* [TASK GOAL] Only the lines that hold "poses" should be in the answer, each copied from the data below.

★ ★ ★ ★ ★ ★ ★

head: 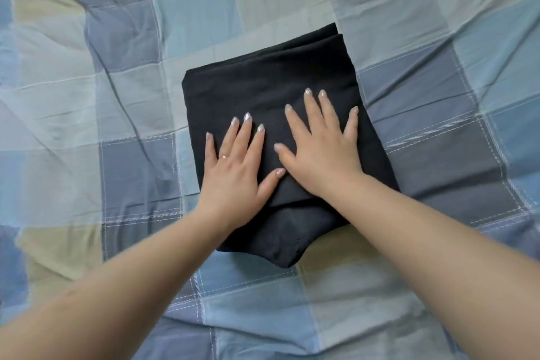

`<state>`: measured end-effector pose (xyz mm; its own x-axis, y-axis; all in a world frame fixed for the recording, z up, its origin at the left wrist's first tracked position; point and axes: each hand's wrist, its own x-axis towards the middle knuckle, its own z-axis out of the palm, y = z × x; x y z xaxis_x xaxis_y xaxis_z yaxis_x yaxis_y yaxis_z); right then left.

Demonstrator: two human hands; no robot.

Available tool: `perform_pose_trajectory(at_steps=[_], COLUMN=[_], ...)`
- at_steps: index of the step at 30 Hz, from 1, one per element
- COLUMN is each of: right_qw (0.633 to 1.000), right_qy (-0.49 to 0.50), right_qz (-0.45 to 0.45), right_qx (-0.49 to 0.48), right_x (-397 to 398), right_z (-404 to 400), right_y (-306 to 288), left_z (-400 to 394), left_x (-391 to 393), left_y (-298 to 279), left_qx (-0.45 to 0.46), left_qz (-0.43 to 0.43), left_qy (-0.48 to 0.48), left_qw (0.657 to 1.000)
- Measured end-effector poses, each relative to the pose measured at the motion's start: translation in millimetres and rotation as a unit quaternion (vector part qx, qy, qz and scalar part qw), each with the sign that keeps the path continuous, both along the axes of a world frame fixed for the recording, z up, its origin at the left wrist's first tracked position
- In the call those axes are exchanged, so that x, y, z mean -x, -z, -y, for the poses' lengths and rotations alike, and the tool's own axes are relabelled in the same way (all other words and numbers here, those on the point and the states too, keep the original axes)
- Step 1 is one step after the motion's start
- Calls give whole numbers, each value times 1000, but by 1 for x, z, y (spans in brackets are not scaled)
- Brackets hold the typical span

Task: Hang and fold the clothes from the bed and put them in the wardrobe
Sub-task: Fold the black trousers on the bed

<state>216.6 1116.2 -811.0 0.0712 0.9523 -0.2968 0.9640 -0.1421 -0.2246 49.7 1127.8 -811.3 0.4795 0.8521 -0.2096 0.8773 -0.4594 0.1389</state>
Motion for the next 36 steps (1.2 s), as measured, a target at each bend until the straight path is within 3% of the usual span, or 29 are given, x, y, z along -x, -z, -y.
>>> perform_pose_trajectory(at_steps=[4, 6, 8, 9, 11, 14, 16, 20, 22, 27, 32, 36], right_qw=[999, 998, 985, 975, 951, 857, 803, 763, 718, 630, 575, 553], right_qy=[-25, 54, 144, 174, 231, 332, 350, 348, 377, 442, 506, 542], right_qz=[31, -17, -100, -135, -204, -392, -475, -526, -556, -597, -615, -619], right_qx=[-15, -10, -7, -11, -12, 35, 86, 144, 179, 227, 188, 129], right_x=[-25, -44, -59, -64, -72, -78, -79, -76, -71, -45, -20, 8], right_z=[24, 30, 34, 34, 30, 19, 16, 21, 34, 114, 200, 256], right_y=[14, 20, 22, 20, 18, 6, -1, -7, -12, -31, -79, -143], left_z=[9, 7, 5, 3, -4, -7, -12, -20, -19, 14, 56, 80], left_x=[11, 11, 11, 13, 19, 27, 34, 45, 49, 65, 75, 83], left_y=[20, 22, 19, 16, 10, 1, -2, -16, -25, -43, -78, -132], left_qx=[-11, -17, -1, 25, 94, 189, 257, 365, 386, 420, 465, 501], left_qz=[-5, 17, 69, 117, 265, 400, 421, 427, 417, 366, 358, 364], left_qy=[-46, -82, -178, -253, -395, -487, -497, -498, -495, -464, -383, -326], left_qw=[999, 996, 982, 960, 875, 753, 714, 660, 657, 688, 713, 715])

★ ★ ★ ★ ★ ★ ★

* [RESPONSE BOX]
- Measured end-effector poses, each relative to the pose measured at the motion's start: translation in millimetres and rotation as a unit quaternion (vector part qx, qy, qz and scalar part qw), each with the sign that keeps the path continuous, both along the axes of a world frame fixed for the recording, z up, its origin at the left wrist's first tracked position
- In the call those axes are exchanged, so that x, y, z mean -x, -z, -y, for the poses' lengths and rotations alike, and the tool's own axes are relabelled in the same way (all other words and numbers here, those on the point and the states too, keep the original axes)

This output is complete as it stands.